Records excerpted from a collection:
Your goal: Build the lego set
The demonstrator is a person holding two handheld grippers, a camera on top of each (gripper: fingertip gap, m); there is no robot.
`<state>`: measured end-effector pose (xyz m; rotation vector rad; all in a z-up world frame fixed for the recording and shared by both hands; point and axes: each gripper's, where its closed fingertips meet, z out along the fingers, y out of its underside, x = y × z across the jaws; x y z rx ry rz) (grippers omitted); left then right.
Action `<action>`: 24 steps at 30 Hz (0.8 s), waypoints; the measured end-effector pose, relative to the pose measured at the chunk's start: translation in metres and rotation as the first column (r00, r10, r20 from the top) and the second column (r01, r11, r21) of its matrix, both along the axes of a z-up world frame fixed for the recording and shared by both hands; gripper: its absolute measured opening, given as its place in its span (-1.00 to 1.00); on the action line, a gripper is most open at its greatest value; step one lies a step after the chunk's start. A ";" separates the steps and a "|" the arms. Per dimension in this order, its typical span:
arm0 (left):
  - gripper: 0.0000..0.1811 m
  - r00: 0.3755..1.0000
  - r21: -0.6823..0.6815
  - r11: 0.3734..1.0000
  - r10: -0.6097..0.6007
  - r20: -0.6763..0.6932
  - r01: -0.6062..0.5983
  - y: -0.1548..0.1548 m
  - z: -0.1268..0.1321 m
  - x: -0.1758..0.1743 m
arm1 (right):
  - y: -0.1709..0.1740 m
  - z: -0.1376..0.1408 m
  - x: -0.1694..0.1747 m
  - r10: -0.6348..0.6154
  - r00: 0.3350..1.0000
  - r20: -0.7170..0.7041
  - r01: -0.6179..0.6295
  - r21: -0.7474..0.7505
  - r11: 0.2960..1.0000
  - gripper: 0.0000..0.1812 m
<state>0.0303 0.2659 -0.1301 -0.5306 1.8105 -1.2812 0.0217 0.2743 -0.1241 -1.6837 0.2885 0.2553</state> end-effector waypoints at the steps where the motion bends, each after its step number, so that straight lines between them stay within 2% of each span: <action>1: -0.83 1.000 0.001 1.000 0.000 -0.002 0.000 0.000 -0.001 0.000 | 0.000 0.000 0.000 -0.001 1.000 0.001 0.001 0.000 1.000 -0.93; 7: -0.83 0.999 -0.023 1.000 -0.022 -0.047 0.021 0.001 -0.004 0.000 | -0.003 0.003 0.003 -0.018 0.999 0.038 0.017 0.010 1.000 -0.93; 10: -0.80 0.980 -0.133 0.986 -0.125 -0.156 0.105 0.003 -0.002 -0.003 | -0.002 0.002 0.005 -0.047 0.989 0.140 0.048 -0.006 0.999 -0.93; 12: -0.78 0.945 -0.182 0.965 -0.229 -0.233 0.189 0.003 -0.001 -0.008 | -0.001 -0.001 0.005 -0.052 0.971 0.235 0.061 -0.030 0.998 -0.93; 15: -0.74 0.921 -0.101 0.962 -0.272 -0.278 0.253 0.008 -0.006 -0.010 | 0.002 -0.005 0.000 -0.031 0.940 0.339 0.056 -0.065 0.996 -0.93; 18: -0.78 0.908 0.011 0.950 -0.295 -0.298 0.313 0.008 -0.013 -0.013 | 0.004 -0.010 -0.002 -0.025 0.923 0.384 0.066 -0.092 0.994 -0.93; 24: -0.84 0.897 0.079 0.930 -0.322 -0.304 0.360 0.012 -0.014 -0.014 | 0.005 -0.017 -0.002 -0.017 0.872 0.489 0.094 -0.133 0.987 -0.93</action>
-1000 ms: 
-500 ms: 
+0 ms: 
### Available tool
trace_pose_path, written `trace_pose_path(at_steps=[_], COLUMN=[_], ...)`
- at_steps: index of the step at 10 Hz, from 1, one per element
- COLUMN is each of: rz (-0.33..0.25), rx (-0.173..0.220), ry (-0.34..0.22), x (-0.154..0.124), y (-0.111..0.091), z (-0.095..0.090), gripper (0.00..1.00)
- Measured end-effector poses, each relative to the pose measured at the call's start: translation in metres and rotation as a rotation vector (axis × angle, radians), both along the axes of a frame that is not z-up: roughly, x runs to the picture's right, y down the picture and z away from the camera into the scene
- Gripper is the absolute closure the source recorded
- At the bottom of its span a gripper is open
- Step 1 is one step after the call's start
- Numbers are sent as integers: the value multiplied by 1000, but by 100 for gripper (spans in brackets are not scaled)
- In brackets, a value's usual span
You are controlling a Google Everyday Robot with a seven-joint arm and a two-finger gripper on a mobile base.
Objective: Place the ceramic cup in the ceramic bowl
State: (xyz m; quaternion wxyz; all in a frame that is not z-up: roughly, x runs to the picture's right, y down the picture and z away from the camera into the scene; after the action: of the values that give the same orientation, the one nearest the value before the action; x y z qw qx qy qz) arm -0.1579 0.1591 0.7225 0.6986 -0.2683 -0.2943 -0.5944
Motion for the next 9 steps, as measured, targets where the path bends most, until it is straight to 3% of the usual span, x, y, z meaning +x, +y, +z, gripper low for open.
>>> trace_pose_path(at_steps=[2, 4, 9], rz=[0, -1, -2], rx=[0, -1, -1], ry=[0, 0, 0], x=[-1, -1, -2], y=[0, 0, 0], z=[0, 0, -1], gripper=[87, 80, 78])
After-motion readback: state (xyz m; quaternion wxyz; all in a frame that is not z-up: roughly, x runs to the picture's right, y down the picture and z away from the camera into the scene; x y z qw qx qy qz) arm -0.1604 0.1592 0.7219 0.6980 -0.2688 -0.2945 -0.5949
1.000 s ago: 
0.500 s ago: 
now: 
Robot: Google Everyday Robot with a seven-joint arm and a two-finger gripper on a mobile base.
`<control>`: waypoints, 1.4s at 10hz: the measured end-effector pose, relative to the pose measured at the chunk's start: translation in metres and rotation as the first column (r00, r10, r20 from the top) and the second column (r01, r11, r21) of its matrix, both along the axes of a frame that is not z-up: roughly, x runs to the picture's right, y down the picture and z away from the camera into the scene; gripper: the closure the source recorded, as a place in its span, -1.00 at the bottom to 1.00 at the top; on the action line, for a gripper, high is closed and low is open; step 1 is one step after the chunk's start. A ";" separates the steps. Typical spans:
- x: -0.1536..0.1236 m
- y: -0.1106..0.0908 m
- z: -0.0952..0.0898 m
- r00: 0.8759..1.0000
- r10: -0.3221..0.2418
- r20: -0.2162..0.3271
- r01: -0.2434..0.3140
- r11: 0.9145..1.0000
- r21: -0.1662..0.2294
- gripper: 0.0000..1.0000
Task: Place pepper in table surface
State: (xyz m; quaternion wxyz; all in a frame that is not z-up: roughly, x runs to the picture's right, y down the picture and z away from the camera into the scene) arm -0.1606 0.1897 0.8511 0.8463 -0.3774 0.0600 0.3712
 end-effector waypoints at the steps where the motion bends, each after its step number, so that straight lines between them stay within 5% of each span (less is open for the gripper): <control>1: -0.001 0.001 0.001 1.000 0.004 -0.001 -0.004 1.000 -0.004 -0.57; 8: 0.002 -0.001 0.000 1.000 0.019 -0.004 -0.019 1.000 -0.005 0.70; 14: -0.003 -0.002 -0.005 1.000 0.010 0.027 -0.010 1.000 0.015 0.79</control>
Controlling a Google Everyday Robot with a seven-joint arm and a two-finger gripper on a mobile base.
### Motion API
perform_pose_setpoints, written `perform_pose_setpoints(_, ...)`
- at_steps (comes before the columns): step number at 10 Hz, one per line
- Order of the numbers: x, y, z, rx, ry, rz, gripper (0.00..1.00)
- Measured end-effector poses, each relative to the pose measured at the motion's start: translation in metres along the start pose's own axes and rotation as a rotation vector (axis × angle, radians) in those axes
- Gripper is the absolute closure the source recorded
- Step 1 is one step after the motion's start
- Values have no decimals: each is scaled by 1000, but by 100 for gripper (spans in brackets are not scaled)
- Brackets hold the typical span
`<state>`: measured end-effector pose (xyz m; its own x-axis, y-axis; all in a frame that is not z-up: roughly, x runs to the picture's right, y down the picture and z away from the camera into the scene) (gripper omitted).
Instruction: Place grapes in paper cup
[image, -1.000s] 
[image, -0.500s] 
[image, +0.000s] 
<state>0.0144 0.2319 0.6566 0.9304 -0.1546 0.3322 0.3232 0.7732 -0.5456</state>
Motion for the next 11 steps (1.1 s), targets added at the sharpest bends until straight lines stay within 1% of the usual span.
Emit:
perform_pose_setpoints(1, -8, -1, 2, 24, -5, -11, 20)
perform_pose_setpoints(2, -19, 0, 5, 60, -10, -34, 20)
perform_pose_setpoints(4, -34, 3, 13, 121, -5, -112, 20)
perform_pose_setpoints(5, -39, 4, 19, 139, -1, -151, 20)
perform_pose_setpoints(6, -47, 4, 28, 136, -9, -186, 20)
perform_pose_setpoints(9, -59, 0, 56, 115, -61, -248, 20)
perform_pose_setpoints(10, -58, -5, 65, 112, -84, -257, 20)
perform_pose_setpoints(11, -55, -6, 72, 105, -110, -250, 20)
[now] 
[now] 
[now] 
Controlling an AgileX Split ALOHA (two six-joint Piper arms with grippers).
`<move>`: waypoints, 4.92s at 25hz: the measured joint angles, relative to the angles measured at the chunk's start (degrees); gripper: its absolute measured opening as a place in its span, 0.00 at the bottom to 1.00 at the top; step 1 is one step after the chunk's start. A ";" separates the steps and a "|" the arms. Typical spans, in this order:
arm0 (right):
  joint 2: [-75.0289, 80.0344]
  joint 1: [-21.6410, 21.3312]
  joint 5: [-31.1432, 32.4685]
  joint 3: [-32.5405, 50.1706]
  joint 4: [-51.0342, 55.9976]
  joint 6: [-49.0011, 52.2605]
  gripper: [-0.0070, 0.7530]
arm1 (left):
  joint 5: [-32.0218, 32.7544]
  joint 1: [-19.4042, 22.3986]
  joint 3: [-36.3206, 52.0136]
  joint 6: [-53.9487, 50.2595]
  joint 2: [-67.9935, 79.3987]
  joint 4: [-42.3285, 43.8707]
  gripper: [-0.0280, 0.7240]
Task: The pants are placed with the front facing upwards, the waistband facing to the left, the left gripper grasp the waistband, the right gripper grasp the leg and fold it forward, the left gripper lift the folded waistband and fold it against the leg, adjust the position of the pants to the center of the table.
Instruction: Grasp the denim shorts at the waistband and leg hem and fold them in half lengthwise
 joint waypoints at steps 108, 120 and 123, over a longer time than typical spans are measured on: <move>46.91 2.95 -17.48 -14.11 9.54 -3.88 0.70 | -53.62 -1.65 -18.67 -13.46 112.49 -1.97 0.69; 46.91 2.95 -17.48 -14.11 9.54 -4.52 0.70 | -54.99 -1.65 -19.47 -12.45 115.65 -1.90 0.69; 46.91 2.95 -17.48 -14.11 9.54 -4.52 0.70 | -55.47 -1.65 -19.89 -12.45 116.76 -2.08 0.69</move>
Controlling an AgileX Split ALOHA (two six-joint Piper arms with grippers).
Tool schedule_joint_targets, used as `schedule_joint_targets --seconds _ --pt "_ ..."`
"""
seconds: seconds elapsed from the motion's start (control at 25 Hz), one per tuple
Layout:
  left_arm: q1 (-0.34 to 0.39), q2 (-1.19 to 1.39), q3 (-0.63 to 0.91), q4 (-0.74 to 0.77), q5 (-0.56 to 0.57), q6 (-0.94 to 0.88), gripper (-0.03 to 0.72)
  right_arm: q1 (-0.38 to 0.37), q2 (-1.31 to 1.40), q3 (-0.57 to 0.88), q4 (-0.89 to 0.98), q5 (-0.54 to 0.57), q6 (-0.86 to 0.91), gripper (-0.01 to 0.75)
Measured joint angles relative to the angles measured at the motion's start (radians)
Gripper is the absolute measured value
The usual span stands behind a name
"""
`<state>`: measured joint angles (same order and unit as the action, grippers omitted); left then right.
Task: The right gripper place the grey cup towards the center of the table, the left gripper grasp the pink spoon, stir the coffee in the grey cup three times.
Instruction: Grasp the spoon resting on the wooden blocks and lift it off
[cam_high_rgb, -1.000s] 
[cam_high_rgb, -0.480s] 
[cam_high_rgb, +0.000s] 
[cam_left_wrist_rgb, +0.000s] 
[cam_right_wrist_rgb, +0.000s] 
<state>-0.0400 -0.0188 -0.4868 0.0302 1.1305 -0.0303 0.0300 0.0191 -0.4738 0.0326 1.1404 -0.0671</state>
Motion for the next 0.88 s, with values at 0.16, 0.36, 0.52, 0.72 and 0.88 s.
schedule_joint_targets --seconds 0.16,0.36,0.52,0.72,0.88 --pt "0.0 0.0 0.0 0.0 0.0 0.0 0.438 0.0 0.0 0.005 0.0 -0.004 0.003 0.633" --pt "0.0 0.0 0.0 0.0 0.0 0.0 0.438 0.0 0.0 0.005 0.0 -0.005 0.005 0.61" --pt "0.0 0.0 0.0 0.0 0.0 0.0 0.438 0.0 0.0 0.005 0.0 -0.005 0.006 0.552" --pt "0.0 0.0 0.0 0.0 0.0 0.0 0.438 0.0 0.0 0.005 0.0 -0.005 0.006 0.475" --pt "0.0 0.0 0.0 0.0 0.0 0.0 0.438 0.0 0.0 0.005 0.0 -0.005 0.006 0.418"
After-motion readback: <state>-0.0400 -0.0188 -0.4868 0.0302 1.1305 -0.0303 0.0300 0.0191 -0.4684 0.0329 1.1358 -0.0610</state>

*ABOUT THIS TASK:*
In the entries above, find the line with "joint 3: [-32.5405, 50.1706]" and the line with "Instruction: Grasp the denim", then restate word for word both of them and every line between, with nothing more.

*THE COMPLETED TASK:*
  joint 3: [-32.5405, 50.1706]
  joint 4: [-51.0342, 55.9976]
  joint 6: [-49.0011, 52.2605]
  gripper: [-0.0070, 0.7530]
arm1 (left):
  joint 5: [-32.0218, 32.7544]
  joint 1: [-19.4042, 22.3986]
  joint 3: [-36.3206, 52.0136]
  joint 6: [-53.9487, 50.2595]
  joint 2: [-67.9935, 79.3987]
  joint 4: [-42.3285, 43.8707]
  gripper: [-0.0280, 0.7240]
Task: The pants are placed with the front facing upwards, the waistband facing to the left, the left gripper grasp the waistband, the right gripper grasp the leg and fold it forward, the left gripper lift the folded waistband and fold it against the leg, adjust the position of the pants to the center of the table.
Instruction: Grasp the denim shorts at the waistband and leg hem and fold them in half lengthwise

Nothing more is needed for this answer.